** DATA UNDER STUDY follows **

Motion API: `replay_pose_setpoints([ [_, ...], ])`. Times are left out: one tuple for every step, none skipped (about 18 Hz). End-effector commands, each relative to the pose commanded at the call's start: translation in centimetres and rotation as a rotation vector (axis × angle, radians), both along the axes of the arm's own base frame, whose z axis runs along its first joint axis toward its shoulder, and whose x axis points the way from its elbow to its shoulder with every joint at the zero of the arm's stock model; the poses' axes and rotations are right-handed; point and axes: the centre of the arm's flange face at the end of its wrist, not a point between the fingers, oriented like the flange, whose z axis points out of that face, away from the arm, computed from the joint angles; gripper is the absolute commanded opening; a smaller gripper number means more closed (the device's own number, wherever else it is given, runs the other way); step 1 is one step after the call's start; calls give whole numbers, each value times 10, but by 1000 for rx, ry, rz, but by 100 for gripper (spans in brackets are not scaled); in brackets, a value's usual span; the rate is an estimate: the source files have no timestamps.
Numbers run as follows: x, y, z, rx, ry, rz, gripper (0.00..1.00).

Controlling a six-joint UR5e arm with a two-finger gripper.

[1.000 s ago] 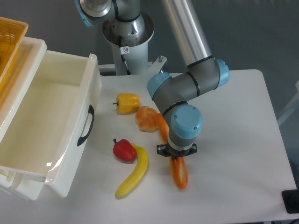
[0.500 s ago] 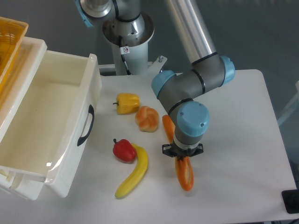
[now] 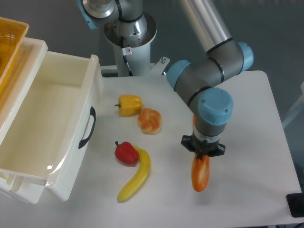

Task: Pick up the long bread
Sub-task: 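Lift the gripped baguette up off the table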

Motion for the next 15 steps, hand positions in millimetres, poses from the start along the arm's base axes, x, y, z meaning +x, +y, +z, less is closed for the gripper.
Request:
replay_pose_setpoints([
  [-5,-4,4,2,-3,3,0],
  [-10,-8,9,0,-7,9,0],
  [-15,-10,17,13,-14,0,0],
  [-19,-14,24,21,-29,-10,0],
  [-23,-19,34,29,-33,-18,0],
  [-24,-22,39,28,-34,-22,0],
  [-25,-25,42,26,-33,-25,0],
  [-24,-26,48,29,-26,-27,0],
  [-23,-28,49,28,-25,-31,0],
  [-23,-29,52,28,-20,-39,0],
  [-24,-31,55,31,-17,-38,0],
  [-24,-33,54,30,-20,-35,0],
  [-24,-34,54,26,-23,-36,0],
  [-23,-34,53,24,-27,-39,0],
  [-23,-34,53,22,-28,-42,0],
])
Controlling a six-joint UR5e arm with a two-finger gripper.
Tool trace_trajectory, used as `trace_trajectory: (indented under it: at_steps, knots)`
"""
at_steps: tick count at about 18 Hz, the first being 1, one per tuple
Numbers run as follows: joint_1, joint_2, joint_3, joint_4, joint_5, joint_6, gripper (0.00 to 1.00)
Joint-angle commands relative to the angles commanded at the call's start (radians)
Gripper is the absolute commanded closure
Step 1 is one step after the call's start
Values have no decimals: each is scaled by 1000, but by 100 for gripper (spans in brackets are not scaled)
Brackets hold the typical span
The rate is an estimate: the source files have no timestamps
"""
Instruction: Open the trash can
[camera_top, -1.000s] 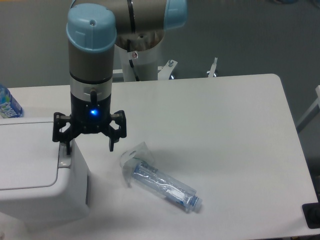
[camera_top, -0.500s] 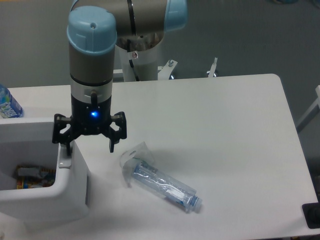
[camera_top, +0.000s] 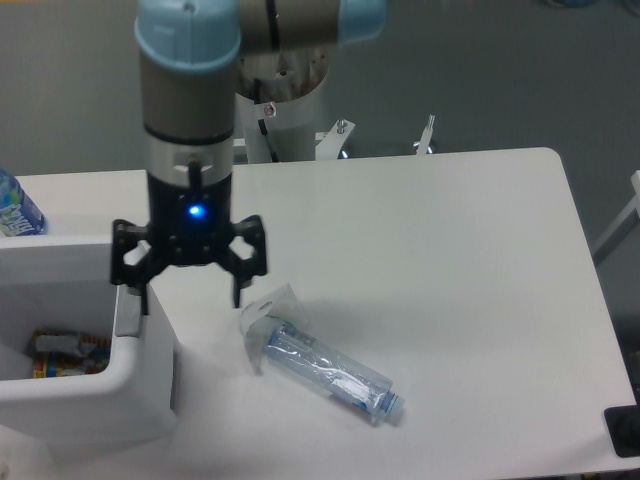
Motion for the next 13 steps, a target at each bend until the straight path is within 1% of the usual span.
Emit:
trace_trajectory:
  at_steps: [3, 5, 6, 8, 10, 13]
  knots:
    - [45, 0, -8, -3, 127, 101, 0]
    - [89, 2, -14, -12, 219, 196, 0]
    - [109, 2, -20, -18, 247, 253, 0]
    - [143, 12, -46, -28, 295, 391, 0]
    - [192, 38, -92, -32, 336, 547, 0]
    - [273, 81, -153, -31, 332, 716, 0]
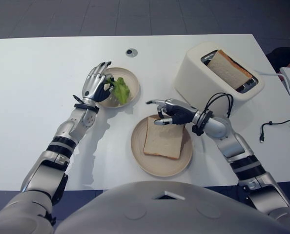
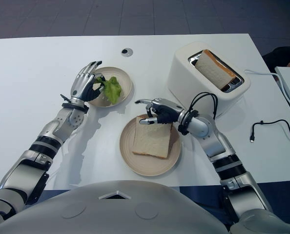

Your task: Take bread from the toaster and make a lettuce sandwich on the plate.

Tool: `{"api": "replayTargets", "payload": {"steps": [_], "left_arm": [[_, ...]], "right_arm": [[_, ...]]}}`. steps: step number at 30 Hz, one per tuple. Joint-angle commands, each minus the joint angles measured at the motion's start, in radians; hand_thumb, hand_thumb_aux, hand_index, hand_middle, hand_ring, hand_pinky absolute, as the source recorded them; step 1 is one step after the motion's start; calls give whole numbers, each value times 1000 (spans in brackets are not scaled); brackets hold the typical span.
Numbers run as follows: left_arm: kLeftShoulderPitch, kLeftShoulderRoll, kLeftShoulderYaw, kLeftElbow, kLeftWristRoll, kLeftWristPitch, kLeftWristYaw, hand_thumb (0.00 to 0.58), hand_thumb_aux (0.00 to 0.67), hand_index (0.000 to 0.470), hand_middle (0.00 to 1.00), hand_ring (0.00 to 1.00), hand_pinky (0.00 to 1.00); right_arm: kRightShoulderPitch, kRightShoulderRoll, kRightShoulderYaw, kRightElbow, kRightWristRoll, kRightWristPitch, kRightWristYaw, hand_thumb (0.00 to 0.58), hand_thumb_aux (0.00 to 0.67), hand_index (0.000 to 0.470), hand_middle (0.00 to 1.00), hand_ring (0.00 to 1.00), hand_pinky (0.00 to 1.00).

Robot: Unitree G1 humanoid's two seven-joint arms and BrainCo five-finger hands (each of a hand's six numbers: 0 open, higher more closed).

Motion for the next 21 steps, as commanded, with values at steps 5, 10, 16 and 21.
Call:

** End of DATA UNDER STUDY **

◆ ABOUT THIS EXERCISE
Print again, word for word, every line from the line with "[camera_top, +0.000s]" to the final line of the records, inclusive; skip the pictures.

◆ SOLUTION TO THE PROBLEM
[camera_top, +0.000s] 
Motion for the next 13 steps, a target at each bend until the straight path is within 1% of the usual span.
Emit:
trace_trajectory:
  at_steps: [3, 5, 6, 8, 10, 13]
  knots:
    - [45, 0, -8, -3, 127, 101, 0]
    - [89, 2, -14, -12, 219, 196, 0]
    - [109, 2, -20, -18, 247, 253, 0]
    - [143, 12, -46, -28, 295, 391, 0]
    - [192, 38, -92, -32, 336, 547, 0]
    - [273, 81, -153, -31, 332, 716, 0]

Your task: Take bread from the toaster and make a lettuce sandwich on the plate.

Tool: `{"api": "replayTargets", "payload": {"steps": [_], "left_arm": [[_, ...]], "right_arm": [[_, ...]]}}`. steps: step number at 30 Hz, one per tuple. Joint-angle commands, each minus the joint angles measured at the motion's start, in radians; hand_thumb, hand_thumb_aux, hand_index, hand_middle, hand_ring, hand_pinky absolute, as the source recorded them; step 1 is one step after the motion's start; calls give whole numbers, each value times 1000 (spans in brackets are not scaled); brackets hold the typical span.
Numbers run as follows: left_arm: kLeftShoulderPitch, kLeftShoulderRoll, kLeftShoulderYaw, kLeftElbow, kLeftWristRoll, kLeftWristPitch, kLeftWristYaw, hand_thumb (0.00 to 0.58), hand_thumb_aux (0.00 to 0.67), hand_index (0.000 to 0.470), hand_middle (0.00 to 1.00), hand_ring (0.00 to 1.00), hand_pinky (0.00 to 1.00); right_arm: kRightShoulderPitch, kRightShoulderRoll, kRightShoulderYaw, kRightElbow, kRightWristRoll, kRightWristPitch, kRightWristYaw, hand_thumb (0.00 to 0.58), hand_thumb_aux (0.00 to 0.67), hand_index (0.000 to 0.470), hand_middle (0.00 to 1.00), hand_ring (0.00 to 1.00), hand_pinky (0.00 to 1.00).

Robot: Unitree G1 humanoid's two seven-joint arms and BrainCo five-finger hands (each of a hand's six numbers: 0 open, higher more closed).

Motion for the next 21 steps, as commanded, with values at steps 5, 10, 16 and 21.
Call:

The given output is the complete response.